On the surface, the meeting was presented as a display of strategic closeness. Xi spoke of a new phase of more active development in bilateral ties. Putin described the Russia-China partnership as a stabilizing force. Both leaders emphasized multipolarity and resistance to unilateral dominance.
Beneath that rhetoric, however, lies an unequal balance. China has become Russia’s main commercial, technological and financial rear. Through Chinese markets, Chinese goods, yuan settlements and dual-use components, Moscow sustains both its economy and its war machine.
Russia is important to China as well, but not in the same way. It offers cheaper resources, political support, military-technological experience and additional pressure on the West. But Beijing does not want to turn Russia’s problems into its own. It keeps its distance when the cost of support becomes too high.
That is especially clear in the context of Ukraine.
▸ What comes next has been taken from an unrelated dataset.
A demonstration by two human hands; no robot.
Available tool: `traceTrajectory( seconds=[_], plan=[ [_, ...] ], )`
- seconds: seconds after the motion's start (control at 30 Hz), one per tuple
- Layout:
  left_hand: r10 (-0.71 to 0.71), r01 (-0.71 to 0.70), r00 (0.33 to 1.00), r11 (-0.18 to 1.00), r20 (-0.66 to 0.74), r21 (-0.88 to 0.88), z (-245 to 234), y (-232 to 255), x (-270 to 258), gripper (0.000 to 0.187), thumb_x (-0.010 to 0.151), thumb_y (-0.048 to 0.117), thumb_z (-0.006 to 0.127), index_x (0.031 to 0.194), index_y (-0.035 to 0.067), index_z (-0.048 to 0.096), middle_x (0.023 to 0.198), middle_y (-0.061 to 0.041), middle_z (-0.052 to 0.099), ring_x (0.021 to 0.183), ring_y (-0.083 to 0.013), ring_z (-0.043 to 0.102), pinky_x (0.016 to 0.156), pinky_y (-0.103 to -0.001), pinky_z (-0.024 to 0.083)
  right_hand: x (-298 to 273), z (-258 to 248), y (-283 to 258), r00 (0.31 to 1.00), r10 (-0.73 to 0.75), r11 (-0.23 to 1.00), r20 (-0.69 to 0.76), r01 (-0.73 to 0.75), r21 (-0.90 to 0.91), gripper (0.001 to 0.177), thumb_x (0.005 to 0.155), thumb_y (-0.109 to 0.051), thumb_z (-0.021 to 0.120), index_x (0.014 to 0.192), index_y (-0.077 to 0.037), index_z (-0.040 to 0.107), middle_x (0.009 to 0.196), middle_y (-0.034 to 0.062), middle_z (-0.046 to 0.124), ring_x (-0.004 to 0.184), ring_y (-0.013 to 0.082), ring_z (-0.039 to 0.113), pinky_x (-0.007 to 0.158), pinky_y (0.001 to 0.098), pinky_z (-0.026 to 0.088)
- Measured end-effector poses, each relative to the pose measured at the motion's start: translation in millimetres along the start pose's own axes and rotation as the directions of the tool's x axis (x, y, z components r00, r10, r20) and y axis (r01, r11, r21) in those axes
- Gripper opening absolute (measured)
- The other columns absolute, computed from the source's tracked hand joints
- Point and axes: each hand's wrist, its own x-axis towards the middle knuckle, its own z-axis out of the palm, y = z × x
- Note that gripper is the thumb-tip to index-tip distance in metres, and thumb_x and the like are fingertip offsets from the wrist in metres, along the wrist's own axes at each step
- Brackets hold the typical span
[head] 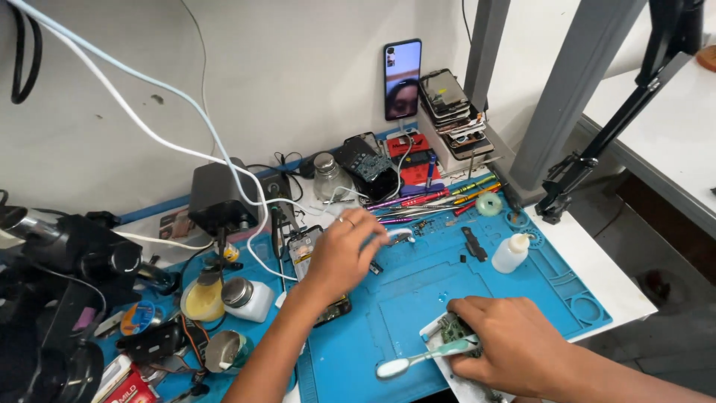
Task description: Cleaning a mobile phone circuit board with a toothbrush and cleaning solution on a repair bench.
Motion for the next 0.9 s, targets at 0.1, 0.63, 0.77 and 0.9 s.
traceTrajectory(
  seconds=[0.1,0.63,0.77,0.9],
  plan=[
    [-0.126,0.107,0.977,0.988,-0.174,-0.112,0,-4,34,0.011,0.097,0.012,0.062,0.092,0.004,0.067,0.095,-0.007,0.062,0.085,-0.0235,0.061,0.071,-0.037,0.049,6,-5,-7,0.997,-0.03,0.999,0.067,0.028,0.029,0.076,0.085,-0.065,0.071,0.143,-0.024,0.045,0.127,0.0007,0.061,0.094,0.0351,0.065,0.073,0.0573,0.053],
    [-0.19,0.198,0.963,0.98,-0.192,0.024,66,-62,62,0.01,0.1,0.013,0.059,0.093,0.006,0.059,0.089,-0.009,0.064,0.064,-0.0249,0.059,0.051,-0.039,0.044,46,19,-25,0.983,-0.15,0.988,-0.109,0.144,-0.061,0.051,0.076,-0.054,0.069,0.107,-0.015,0.056,0.087,0.0056,0.061,0.061,0.0363,0.057,0.047,0.053,0.042],
    [-0.039,0.086,0.986,0.951,-0.161,0.296,82,-89,61,0.011,0.094,0.015,0.069,0.091,0.006,0.065,0.089,-0.01,0.063,0.084,-0.0328,0.06,0.061,-0.046,0.049,61,16,-31,0.968,-0.186,0.975,-0.168,0.161,-0.151,0.049,0.077,-0.052,0.069,0.102,-0.013,0.054,0.084,0.0085,0.059,0.056,0.0369,0.057,0.044,0.0509,0.044],
    [-0.001,0.064,0.976,0.958,-0.218,0.281,57,-53,47,0.033,0.096,0.034,0.069,0.112,0.004,0.068,0.107,-0.01,0.061,0.096,-0.0338,0.059,0.075,-0.047,0.049,86,8,-37,0.962,-0.128,0.968,-0.24,0.068,-0.243,0.05,0.081,-0.058,0.072,0.091,-0.013,0.053,0.081,0.0074,0.062,0.059,0.0349,0.062,0.047,0.0499,0.05]
  ],
)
The war has made Putin more dependent on Xi, but it has not turned China into Russia’s unconditional ally. Beijing has no interest in Moscow’s collapse, yet it is not prepared to pay the full price of Russia’s prolonged confrontation with the West.
Putin himself is trying to use the space between Trump and Xi. He needs an American channel for a favorable end to the war, or at least for some easing of isolation. At the same time, he needs China as a guarantee that Russia will not be left without markets, technology and diplomatic backing.
Xi is playing a broader game. He hosts Trump to display parity with the United States and influence over major global risks. He then hosts Putin to confirm that China is not abandoning its closest strategic partner, even when that partner is weakened by war, sanctions and economic exhaustion.
Beijing uses this sequence as diplomatic architecture. Western leaders, the American president and the Russian president all come to the Chinese capital carrying their crises. China listens, calibrates warmth, makes decisions and increasingly appears as the center around which others move.
For Russia, there is both benefit and humiliation in this. The benefit lies in showing that it is not alone and remains part of a major anti-Western configuration. The humiliation lies in the fact that this configuration is increasingly being shaped not by Moscow, but by Beijing.
Even cultural and everyday ties now point in the same direction. Chinese cars fill Russian cities, Mandarin is gaining prestige in schools, Russian tourists are turning more often to Hainan, and businesses are searching for payment channels through the Chinese system.
This is no longer only the geopolitics of leaders. It is the slow reorientation of an entire space. Russia, which for decades looked to Europe as its main market and symbol of modernity, is now turning more decisively toward the East. But it is not doing so from a position of strength.
The war in Iran has given Moscow a temporary window. It has strengthened Russia’s argument that it can serve as a reliable overland energy source for China, less exposed to maritime routes and Middle Eastern conflicts. But an opening is not the same as a change in hierarchy.
Beijing may agree to deeper energy ties if the price is right. It may accelerate gas talks if it sees a benefit for its own security. But it is unlikely to give up what matters most: control over timing, terms and political distance.
That is why Putin’s visit to Beijing was neither a triumph for a weakened Russia nor a simple confirmation of friendship. It was Moscow’s attempt to use another crisis to raise its own value. It was also a reminder that, even in a favorable moment, Russia negotiates with China from a position of need.
Xi gave Putin a stage, symbols and the language of strategic closeness. But he kept the key decision in his own hands. In the new Russia-China reality, Moscow can offer oil, gas, military experience and a shared anti-Western vocabulary. Beijing decides what all of it is worth.